2. Under Directive 96/9, a database can be covered by two distinct types of protection. The first is that provided by copyright, defined in the following terms in Article 3:
‘1. In accordance with this Directive, databases which, by reason of the selection or arrangement of their contents, constitute the author’s own intellectual creation shall be protected as such by copyright. No other criteria shall be applied to determine their eligibility for that protection.
2. The copyright protection of databases provided for by this Directive shall not extend to their contents and shall be without prejudice to any rights subsisting in those contents themselves.’
3. Article 7 of the Directive then provides for another type of protection for databases, based on a ‘sui generis’ right, where a ‘substantial investment’ has been needed to build them up:
‘1. Member States shall provide for a right for the maker of a database which shows that there has been qualitatively and/or quantitatively a substantial investment in either the obtaining, verification or presentation of the contents to prevent extraction and/or re-utilisation of the whole or of a substantial part, evaluated qualitatively and/or quantitatively, of the contents of that database.
4. The right provided for in paragraph 1 shall apply irrespective of the eligibility of that database for protection by copyright or by other rights. Moreover, it shall apply irrespective of eligibility of the contents of that database for protection by copyright or by other rights. Protection of databases under the right provided for in paragraph 1 shall be without prejudice to rights existing in respect of their content.’
4. Article 14 of Directive 96/9 deals with the application of that directive over time. In particular, Article 14(2) lays down the rule to be applied where a database was protected by copyright before the Directive entered into force, but does not meet the requirements for such protection on the basis of the Directive itself:
‘[w]here a database protected under copyright arrangements in a Member State on the date of publication of this Directive does not fulfil the eligibility criteria for copyright protection laid down in Article 3(1), this Directive shall not result in any curtailing in that Member State of the remaining term of protection afforded under those arrangements.’
II – Facts, the main proceedings and the questions referred for a preliminary ruling
5. Football Dataco Ltd and the other applicant companies (‘Football Dataco and Others’) organise the English and Scottish football leagues. In that context, they draw up and make public the list of all the fixtures to be played each year in those leagues. The opposing parties, Yahoo! UK Limited and Others (‘Yahoo and Others’), use those schedules to provide news and information and/or to organise betting activities.
6. Football Dataco and Others are essentially demanding that Yahoo and Others pay for the rights to use the football fixture lists compiled by Football Dataco and Others. They claim protection for those fixture lists under the Directive, on the basis of both the copyright and the ‘sui generis’ right.

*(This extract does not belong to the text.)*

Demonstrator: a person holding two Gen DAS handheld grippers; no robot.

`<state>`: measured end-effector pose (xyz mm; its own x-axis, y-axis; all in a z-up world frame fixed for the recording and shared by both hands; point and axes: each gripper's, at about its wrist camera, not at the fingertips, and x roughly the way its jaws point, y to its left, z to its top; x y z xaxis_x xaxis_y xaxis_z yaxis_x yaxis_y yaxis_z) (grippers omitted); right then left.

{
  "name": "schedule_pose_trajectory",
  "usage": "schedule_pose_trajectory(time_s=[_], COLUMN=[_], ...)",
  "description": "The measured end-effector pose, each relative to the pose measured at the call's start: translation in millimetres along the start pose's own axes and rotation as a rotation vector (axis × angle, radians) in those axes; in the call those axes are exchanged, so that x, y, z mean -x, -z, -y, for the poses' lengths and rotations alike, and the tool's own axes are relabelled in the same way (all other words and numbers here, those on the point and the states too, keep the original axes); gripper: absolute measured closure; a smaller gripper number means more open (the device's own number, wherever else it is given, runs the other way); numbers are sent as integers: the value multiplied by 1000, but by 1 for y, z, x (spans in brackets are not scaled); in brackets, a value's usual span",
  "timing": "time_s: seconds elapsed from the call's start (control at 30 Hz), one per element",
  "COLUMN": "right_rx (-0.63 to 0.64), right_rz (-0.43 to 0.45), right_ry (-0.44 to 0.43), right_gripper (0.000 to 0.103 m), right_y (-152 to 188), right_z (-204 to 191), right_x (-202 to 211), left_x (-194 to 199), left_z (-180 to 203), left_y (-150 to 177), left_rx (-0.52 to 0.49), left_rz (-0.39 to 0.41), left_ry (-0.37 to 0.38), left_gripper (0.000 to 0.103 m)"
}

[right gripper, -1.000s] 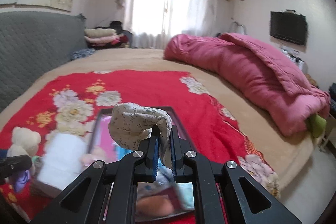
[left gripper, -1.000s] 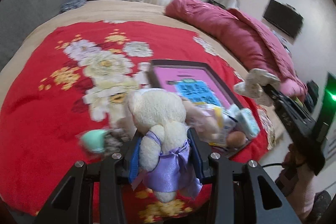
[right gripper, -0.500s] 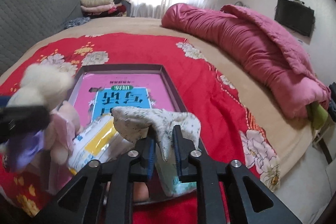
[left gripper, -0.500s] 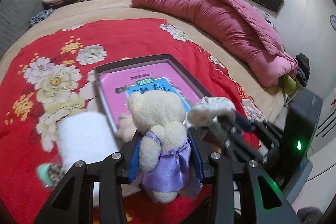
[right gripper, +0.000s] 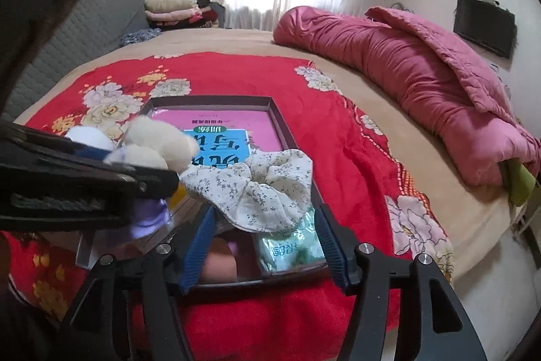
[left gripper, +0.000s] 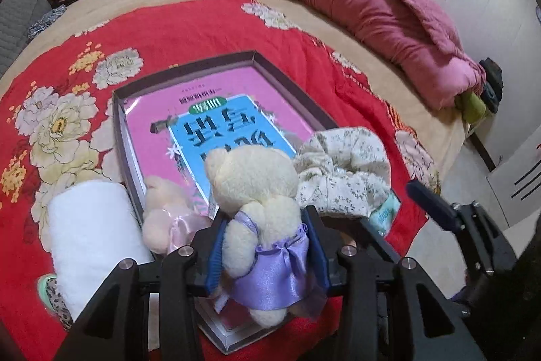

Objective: Organize soft objects
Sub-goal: 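Lower the small bear into the tray with left tool while right tool drops the scrunchie there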

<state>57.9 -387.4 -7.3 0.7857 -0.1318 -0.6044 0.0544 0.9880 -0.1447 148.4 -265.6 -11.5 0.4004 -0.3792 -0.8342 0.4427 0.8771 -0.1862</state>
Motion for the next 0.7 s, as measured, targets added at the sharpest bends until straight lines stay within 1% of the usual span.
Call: schedule_pose_trajectory(time_s=[0.1,0.23,0.33,0.47,0.7], right_rx=[-21,-75,-129,-126,-113], right_rz=[12,-16,-21,-22,-15], right_ry=[19,52,46,54,51], right_gripper=[39,37,37,36,35], right_y=[-2,-2,0,-1,-6], right_z=[6,22,32,33,27], right_x=[5,2,3,4,7], left_x=[-4,-12,-17,-15,0], left_z=[0,1,-1,-4,-13], left_y=[1,3,7,8,5], left_rx=[3,-3,8,23,43], left_rz=[-22,-57,-73,-61,-13], left_ry=[7,-2,-2,16,29], left_gripper=[59,58,57,50,49])
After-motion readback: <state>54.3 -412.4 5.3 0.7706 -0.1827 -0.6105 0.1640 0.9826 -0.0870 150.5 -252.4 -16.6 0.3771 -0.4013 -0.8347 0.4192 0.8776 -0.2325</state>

7. The national courts have ruled out the possibility of protection based on the ‘sui generis’ right, since the Court of Justice has ruled on the point recently and in very clear terms, in four judgments delivered by the Grand Chamber in November 2004. (3) However, on the view that the issue concerning possible protection under the copyright — which was not raised in the context of the cases resolved in 2004 — remains open, the referring court stayed proceedings and referred the following questions for a preliminary ruling:
‘(1) In Article 3(1) of Directive 96/9/EC … what is meant by “databases which, by reason of the selection or arrangement of their contents, constitute the author’s own intellectual creation” and in particular:
(a) should the intellectual effort and skill of creating data be excluded?
(b) does “selection or arrangement” include adding important significance to a pre-existing item of data (as in fixing the date of a football match)?
(c) does “author’s own intellectual creation” require more than significant labour and skill from the author, if so what?
2. Does the Directive preclude national rights in the nature of copyright in databases other than those provided for by the Directive?’
III – Question 1
8. By Question 1, the referring court asks the Court to specify, essentially, under what conditions a database may be protected by copyright under Directive 96/9/EC. In order to respond adequately, it is first of all necessary to review the Court’s case‑law on football fixture lists and then to ascertain the relationship between the two types of protection possible under the directive, namely, the copyright and the ‘sui generis’ right.
A – Relevant case-law of the Court
9. The Court’s case‑law relating to the protection of databases — and I refer, in particular, to the November 2004 judgments mentioned above — has clarified two fundamental points, which must be kept in mind when examining the questions referred in the present case.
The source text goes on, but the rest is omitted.